I love retellings of The Little Mermaid that capture this essential humanity, that give us a vivid portrait of this character and make us feel her yearning at every crucial stage. And yes, that includes the Disneyfied version, but it also includes two very different books: Alice Hoffman’s 2001 young adult novel Aquamarine and Rosa Guy’s 1985 tome My Love, My Love: or The Peasant Girl, which was later used as the basis for the musical Once on This Island. Both are slender volumes that use carefully chosen words to tell this story in a way that is economical yet poetic. And both draw you in fully with their very specific depictions of the Little Mermaid.
In Aquamarine the title character is a mermaid who Hailey and Claire, both 12 and best friends, discover at the bottom of the beach club pool where they spend their summers. Aquamarine immediately makes a big impression by snarling at them to go away. Hoffman observes: “[S]he was much ruder than most creatures you might find at sea. At sixteen, she was the youngest of seven sisters, and had always been spoiled. She’d been indulged and cared for and allowed to act up in ways no self-respecting mermaid ever would.”

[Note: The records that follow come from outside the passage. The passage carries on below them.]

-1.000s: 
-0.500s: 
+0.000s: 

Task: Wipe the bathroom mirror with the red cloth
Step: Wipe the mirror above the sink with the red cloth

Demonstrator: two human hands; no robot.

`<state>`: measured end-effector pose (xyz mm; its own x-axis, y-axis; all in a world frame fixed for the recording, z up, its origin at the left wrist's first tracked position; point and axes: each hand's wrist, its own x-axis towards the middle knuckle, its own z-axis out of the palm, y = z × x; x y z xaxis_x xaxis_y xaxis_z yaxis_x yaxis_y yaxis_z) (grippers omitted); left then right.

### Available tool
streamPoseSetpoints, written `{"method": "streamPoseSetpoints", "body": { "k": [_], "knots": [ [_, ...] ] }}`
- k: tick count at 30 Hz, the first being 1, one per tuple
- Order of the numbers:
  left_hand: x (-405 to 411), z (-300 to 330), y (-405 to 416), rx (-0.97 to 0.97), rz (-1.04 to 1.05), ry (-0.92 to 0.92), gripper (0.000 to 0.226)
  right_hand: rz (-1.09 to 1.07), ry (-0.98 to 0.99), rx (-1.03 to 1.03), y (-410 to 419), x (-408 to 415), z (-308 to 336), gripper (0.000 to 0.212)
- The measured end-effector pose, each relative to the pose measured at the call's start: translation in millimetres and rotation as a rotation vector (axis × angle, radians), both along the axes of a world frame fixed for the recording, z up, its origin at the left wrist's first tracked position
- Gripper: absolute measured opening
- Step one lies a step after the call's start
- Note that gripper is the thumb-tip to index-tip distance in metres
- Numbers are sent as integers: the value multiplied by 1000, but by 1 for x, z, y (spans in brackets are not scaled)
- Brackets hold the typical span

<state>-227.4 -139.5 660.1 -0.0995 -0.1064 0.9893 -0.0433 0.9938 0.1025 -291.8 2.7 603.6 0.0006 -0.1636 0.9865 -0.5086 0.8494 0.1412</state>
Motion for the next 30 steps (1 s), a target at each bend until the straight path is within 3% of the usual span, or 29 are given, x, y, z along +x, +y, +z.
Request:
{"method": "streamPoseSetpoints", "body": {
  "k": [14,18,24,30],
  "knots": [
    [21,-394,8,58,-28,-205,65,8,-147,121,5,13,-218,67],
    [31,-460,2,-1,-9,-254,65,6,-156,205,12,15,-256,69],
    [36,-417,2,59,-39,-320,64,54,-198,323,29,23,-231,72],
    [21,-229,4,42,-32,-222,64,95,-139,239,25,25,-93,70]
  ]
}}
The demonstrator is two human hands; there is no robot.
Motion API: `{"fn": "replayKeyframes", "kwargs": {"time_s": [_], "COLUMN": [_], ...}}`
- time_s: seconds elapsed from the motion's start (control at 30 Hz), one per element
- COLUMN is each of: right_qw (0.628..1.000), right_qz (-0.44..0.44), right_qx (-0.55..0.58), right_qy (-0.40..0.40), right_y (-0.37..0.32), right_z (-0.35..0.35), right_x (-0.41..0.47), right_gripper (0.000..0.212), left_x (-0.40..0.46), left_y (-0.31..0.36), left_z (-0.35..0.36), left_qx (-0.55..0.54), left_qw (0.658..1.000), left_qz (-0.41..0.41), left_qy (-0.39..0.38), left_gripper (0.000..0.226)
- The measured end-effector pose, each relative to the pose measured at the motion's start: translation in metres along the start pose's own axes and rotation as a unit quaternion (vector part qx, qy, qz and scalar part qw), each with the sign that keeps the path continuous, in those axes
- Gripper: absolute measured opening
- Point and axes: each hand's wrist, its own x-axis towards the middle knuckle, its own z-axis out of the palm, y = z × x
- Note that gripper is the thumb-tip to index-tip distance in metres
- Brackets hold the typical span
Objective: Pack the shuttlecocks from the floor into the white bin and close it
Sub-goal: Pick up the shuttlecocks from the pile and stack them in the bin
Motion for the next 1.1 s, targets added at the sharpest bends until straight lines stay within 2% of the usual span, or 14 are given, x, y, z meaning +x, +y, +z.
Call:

Therein lies the chief appeal of Aquamarine as a heroine: she may be a fantastical creature, but she’s also a bratty, assertive, terribly complicated teenage girl with clearly defined desires and flaws. Though there is a romantic through line — Aquamarine crushes on college-bound Raymond, who runs the beach club snack shop — the meat of the book concerns itself with the friendship that forms between the three girls. Claire is moving away at the end of the summer while Hailey stays put, and Hoffman delicately underscores the shifting dynamic between the two girls as they try to go about their days without acknowledging the harsh fact that they’re about to be separated. This subtle sense of melancholy is a delicate thread that winds its way through the book and makes the girls’ adventure with Aquamarine all the more extraordinary. And while the specifics of this adventure may seem small scale (the duo helps Aquamarine go on a date with Raymond), Hoffman’s lyrical words capture the epic scope female friendships take on when you’re 12 and every millisecond of life seems weighted with earth-shattering importance.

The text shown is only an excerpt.